Available data >>
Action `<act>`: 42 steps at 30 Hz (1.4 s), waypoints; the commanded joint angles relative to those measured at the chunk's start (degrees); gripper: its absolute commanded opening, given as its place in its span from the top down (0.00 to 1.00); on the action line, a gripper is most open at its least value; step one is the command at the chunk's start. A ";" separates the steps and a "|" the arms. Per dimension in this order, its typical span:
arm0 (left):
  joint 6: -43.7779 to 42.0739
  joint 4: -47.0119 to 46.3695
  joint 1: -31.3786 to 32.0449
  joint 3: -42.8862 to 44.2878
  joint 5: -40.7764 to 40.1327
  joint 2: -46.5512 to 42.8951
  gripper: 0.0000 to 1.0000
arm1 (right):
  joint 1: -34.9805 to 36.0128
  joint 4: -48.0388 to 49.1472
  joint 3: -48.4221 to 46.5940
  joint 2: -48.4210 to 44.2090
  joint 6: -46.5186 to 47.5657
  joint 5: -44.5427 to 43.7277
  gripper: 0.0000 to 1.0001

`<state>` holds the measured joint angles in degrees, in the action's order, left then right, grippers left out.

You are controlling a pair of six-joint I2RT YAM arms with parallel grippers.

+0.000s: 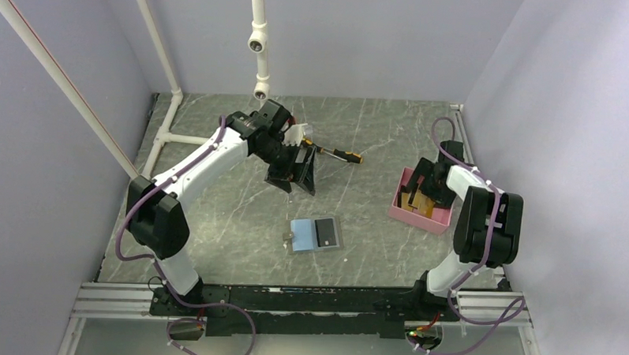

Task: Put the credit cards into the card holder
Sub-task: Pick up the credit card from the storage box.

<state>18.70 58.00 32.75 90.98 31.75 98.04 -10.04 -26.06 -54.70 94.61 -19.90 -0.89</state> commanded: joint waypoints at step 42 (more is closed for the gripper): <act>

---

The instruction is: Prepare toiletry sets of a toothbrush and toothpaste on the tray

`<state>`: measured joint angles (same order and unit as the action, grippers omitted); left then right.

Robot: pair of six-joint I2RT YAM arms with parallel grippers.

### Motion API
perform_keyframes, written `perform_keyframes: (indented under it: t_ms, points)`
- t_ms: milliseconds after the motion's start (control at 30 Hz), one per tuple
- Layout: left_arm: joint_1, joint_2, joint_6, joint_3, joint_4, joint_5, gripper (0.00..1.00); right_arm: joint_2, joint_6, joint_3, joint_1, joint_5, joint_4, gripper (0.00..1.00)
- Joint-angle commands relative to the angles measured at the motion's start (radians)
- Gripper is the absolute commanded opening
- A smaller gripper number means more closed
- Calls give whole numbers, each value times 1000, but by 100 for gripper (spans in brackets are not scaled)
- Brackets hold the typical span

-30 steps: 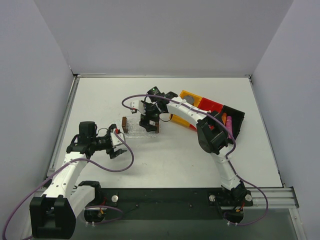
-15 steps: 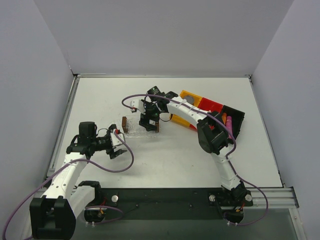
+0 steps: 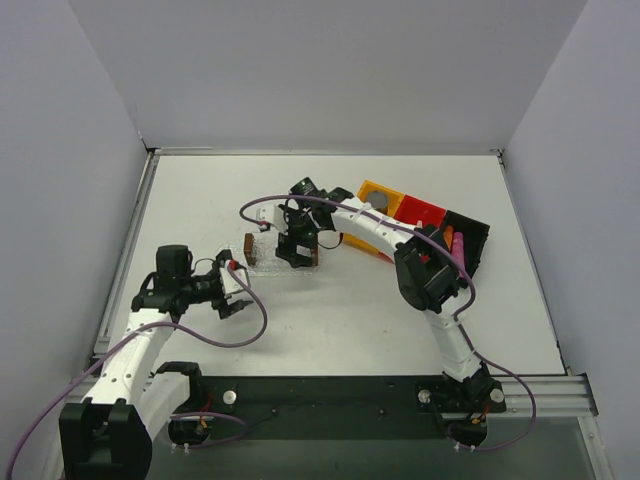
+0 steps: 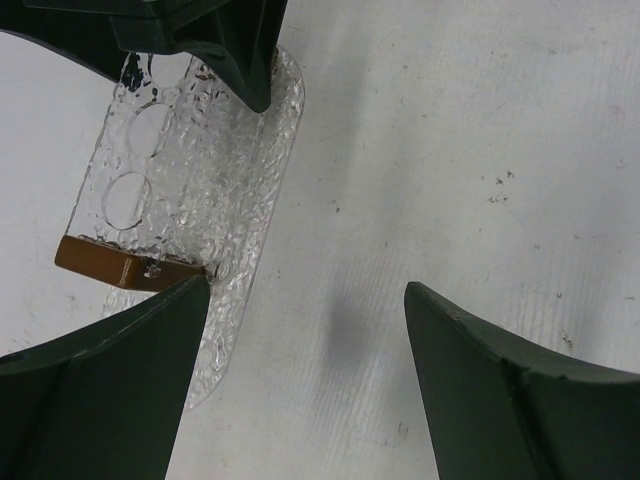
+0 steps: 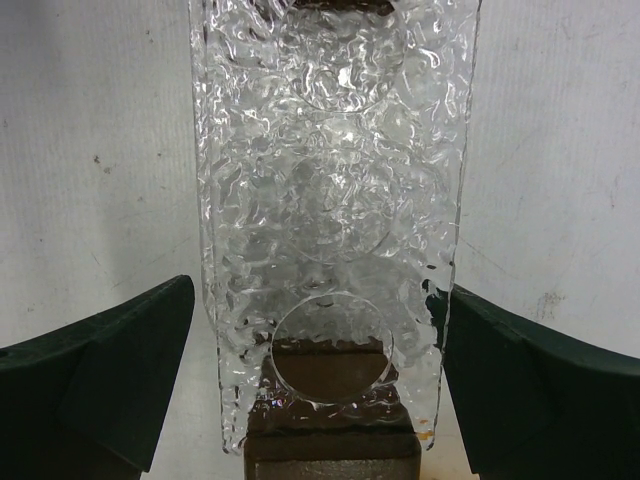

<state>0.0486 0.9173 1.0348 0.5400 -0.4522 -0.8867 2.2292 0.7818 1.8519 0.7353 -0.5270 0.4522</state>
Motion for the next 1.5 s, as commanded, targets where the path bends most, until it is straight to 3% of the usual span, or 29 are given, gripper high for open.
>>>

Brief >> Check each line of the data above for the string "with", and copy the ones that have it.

Task answer >>
You are controlling a pair of six-joint I2RT YAM arms with parallel grippers.
Robot: pair of six-joint I2RT YAM arms with parallel grippers.

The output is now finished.